Non ci sono alberghi in cui mi piace tornare. Dopo aver passato una vita a scrivere e pubblicare guide, mi sento in colpa se torno nello stesso posto invece di provare qualcosa di nuovo.
Ma un tempo c’era l’Amari Airport Hotel di Bangkok. Adesso non esiste più perché è caduto in disuso quando l’aeroporto internazionale di Bangkok è stato trasferito da Don Muang, a nord della città, a Suvarnabhumi, a est.
L’Amari non aveva niente di speciale, era un albergo moderno come se ne possono trovare in qualsiasi parte del mondo. Ma aveva il vantaggio di essere proprio vicino all’aeroporto: uscendo dalla dogana prendevi il ponte pedonale che attraversava l’autostrada e arrivavi subito.
Non ci ho passato mai più di una notte, e in alcuni casi neanche una notte intera, ma probabilmente mi sono fermato lì più volte che in qualsiasi altro albergo del mondo.
Il bello dell’Amari era che ogni volta che ci passavo stavo andando o venendo da qualche posto interessante. All’alba del mattino dopo, il mio volo sarebbe partito per il Bhutan, il Nepal, il Vietnam o il Bangladesh. Oppure ero appena arrivato dalla Cambogia ed entravo in albergo per bere una birra gelata o fare una nuotata in piscina.
L’hotel aveva anche una piccola libreria ben fornita dove nacque la prima edizione della nostra guida sulla Cambogia.

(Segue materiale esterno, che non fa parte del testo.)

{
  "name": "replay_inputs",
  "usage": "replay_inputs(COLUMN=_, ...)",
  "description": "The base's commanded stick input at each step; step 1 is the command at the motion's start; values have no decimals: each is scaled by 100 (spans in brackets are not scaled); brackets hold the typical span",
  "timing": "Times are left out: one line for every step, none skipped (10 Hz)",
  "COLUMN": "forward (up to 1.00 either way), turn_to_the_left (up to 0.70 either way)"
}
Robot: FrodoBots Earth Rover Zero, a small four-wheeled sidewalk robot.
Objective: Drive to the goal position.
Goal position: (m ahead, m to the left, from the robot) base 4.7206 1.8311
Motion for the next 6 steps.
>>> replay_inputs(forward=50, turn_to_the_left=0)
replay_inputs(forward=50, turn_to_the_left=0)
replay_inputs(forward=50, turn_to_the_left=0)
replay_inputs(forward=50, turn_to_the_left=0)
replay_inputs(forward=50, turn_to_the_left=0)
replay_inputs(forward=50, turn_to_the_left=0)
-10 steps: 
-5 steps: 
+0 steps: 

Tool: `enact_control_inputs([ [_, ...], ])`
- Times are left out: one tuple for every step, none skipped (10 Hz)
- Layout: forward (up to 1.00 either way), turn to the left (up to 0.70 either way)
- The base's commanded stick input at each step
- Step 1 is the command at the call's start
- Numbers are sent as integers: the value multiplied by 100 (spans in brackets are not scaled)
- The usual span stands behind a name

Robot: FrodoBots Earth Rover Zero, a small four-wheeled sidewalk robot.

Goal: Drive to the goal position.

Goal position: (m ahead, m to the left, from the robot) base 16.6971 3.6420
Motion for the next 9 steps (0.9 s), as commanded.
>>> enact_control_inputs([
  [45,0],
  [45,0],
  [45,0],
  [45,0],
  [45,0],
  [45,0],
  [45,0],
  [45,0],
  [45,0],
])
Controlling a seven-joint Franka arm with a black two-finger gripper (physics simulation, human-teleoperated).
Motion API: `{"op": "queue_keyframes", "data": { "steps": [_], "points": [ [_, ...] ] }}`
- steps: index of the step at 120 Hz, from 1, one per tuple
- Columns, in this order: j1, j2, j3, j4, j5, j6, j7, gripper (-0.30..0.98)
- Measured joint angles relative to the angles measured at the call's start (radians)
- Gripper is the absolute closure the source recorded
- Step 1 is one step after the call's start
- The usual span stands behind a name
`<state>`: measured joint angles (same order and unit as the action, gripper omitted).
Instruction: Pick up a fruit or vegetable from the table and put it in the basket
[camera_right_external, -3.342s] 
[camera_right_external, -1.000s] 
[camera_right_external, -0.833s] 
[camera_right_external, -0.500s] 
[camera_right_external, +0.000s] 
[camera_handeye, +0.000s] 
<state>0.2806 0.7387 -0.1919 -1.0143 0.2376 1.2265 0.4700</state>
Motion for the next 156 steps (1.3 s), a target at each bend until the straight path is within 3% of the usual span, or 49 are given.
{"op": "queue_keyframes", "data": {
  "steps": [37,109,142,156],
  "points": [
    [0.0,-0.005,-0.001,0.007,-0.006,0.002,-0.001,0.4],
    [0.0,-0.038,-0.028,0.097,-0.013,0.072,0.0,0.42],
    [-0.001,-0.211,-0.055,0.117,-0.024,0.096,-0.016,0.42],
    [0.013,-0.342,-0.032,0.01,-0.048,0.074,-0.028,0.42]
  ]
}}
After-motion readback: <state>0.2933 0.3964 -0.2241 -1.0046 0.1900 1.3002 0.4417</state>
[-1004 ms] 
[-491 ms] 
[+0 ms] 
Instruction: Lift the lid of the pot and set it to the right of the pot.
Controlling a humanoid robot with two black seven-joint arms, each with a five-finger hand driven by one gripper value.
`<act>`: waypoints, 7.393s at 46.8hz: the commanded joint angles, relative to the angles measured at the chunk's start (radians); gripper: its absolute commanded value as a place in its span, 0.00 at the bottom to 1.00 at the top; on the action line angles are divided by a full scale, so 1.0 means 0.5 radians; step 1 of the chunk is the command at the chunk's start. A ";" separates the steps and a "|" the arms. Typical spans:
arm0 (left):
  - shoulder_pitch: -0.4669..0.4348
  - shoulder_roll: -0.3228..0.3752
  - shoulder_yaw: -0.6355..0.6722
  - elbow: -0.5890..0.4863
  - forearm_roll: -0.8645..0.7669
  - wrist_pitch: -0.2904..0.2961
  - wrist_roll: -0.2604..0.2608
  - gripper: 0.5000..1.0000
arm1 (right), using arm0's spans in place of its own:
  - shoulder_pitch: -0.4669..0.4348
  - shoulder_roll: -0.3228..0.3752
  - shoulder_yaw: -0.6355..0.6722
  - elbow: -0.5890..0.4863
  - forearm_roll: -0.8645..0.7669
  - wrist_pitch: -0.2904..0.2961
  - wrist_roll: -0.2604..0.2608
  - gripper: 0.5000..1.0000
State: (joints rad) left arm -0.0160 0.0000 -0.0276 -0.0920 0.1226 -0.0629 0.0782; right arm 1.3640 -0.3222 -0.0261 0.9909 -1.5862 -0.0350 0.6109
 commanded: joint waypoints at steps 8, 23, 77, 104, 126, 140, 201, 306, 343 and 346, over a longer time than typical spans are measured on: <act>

Era il 1992 ed ero appena arrivato da Phnom Penh. In quel paese il turismo stava rinascendo e Angkor Wat sembrava ancora un posto vagamente pericoloso.
L’albergo serviva un’ottima colazione. Potevi andare all’aeroporto per ilcheck in, assicurarti un posto accanto al finestrino e tornare a fare colazione prima del volo. Quello è un albergo che mi manca.